**WHAT TO PRODUCE**. Print the data that follows without changing a single word.

(Dataset entries)
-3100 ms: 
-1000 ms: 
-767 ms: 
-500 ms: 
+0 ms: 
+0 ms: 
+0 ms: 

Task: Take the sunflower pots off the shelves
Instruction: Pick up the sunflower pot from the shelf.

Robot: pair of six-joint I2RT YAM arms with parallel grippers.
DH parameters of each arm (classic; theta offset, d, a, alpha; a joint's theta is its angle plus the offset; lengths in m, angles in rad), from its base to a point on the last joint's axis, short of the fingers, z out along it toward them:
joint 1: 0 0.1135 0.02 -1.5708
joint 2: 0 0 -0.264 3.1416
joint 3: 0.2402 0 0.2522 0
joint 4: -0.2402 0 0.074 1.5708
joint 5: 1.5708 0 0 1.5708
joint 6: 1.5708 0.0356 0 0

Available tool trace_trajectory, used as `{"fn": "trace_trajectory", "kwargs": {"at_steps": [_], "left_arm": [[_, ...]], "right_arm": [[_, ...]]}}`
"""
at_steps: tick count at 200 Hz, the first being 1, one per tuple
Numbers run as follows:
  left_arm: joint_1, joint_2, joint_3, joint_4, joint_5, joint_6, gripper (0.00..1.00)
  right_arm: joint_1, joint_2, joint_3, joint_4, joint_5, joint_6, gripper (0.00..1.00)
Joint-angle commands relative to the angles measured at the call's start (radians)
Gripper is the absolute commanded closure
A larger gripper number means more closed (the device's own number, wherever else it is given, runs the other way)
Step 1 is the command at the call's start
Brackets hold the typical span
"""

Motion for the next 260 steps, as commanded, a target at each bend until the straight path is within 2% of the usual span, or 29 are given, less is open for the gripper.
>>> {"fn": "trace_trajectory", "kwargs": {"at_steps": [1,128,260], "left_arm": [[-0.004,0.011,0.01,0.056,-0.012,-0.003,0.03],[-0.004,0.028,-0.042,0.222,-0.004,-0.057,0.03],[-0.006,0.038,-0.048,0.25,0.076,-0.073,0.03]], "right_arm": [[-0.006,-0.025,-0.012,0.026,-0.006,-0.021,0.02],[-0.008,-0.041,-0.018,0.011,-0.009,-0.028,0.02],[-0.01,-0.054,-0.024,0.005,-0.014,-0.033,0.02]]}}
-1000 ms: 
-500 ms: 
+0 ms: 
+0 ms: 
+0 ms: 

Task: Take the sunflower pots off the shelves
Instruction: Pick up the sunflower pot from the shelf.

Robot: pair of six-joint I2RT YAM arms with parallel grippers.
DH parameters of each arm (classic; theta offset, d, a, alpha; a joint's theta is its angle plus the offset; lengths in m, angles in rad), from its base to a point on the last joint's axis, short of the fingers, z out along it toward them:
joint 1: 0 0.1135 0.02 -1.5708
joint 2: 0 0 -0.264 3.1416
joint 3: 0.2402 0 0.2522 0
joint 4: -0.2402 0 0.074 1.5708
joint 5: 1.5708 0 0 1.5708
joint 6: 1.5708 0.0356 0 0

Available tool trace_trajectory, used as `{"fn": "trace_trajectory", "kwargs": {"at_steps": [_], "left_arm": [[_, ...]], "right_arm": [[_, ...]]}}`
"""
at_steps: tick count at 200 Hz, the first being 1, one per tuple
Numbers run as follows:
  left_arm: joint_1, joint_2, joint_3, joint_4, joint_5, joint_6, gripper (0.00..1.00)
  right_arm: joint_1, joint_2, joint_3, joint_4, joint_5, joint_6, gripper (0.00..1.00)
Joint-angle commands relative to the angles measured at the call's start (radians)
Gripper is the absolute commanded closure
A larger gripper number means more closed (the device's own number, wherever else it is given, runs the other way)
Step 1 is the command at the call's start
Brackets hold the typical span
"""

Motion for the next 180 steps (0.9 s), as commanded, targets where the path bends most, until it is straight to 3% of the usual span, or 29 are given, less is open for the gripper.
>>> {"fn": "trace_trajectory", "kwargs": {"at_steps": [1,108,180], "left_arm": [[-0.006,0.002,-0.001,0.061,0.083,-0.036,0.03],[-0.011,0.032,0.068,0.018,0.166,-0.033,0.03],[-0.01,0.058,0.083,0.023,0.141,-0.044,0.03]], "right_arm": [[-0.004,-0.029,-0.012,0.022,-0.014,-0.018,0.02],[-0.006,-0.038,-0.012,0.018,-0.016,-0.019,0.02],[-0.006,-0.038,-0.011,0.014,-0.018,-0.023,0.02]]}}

**EXPECTED OUTPUT**.
-3100 ms: 
-1000 ms: 
-767 ms: 
-500 ms: 
+0 ms: 
+0 ms: 
+0 ms: 

Task: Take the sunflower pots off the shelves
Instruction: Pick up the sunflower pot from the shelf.

Robot: pair of six-joint I2RT YAM arms with parallel grippers.
DH parameters of each arm (classic; theta offset, d, a, alpha; a joint's theta is its angle plus the offset; lengths in m, angles in rad), from its base to a point on the last joint's axis, short of the fingers, z out along it toward them:
joint 1: 0 0.1135 0.02 -1.5708
joint 2: 0 0 -0.264 3.1416
joint 3: 0.2402 0 0.2522 0
joint 4: -0.2402 0 0.074 1.5708
joint 5: 1.5708 0 0 1.5708
joint 6: 1.5708 0.0356 0 0

Available tool trace_trajectory, used as `{"fn": "trace_trajectory", "kwargs": {"at_steps": [_], "left_arm": [[_, ...]], "right_arm": [[_, ...]]}}`
"""
at_steps: tick count at 200 Hz, the first being 1, one per tuple
Numbers run as follows:
  left_arm: joint_1, joint_2, joint_3, joint_4, joint_5, joint_6, gripper (0.00..1.00)
  right_arm: joint_1, joint_2, joint_3, joint_4, joint_5, joint_6, gripper (0.00..1.00)
Joint-angle commands relative to the angles measured at the call's start (radians)
Gripper is the absolute commanded closure
A larger gripper number means more closed (the device's own number, wherever else it is given, runs the other way)
Step 1 is the command at the call's start
Brackets hold the typical span
"""

Motion for the next 260 steps, as commanded, a target at each bend until the straight path is within 2% of the usual span, or 29 are given, less is open for the gripper.
>>> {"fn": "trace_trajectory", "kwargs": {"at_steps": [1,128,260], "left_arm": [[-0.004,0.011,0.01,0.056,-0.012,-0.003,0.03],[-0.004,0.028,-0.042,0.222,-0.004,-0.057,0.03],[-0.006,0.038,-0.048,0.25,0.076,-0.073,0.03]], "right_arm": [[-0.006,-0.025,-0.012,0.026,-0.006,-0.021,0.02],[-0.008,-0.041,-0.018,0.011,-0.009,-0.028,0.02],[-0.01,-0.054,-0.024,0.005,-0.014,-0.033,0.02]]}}
-1000 ms: 
-500 ms: 
+0 ms: 
+0 ms: 
+0 ms: 

Task: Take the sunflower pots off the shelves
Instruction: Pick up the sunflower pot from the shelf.

Robot: pair of six-joint I2RT YAM arms with parallel grippers.
DH parameters of each arm (classic; theta offset, d, a, alpha; a joint's theta is its angle plus the offset; lengths in m, angles in rad), from its base to a point on the last joint's axis, short of the fingers, z out along it toward them:
joint 1: 0 0.1135 0.02 -1.5708
joint 2: 0 0 -0.264 3.1416
joint 3: 0.2402 0 0.2522 0
joint 4: -0.2402 0 0.074 1.5708
joint 5: 1.5708 0 0 1.5708
joint 6: 1.5708 0.0356 0 0

Available tool trace_trajectory, used as `{"fn": "trace_trajectory", "kwargs": {"at_steps": [_], "left_arm": [[_, ...]], "right_arm": [[_, ...]]}}`
"""
at_steps: tick count at 200 Hz, the first being 1, one per tuple
Numbers run as follows:
  left_arm: joint_1, joint_2, joint_3, joint_4, joint_5, joint_6, gripper (0.00..1.00)
  right_arm: joint_1, joint_2, joint_3, joint_4, joint_5, joint_6, gripper (0.00..1.00)
Joint-angle commands relative to the angles measured at the call's start (radians)
Gripper is the absolute commanded closure
A larger gripper number means more closed (the device's own number, wherever else it is given, runs the other way)
Step 1 is the command at the call's start
Brackets hold the typical span
"""

Motion for the next 180 steps (0.9 s), as commanded, targets where the path bends most, until it is straight to 3% of the usual span, or 29 are given, less is open for the gripper.
>>> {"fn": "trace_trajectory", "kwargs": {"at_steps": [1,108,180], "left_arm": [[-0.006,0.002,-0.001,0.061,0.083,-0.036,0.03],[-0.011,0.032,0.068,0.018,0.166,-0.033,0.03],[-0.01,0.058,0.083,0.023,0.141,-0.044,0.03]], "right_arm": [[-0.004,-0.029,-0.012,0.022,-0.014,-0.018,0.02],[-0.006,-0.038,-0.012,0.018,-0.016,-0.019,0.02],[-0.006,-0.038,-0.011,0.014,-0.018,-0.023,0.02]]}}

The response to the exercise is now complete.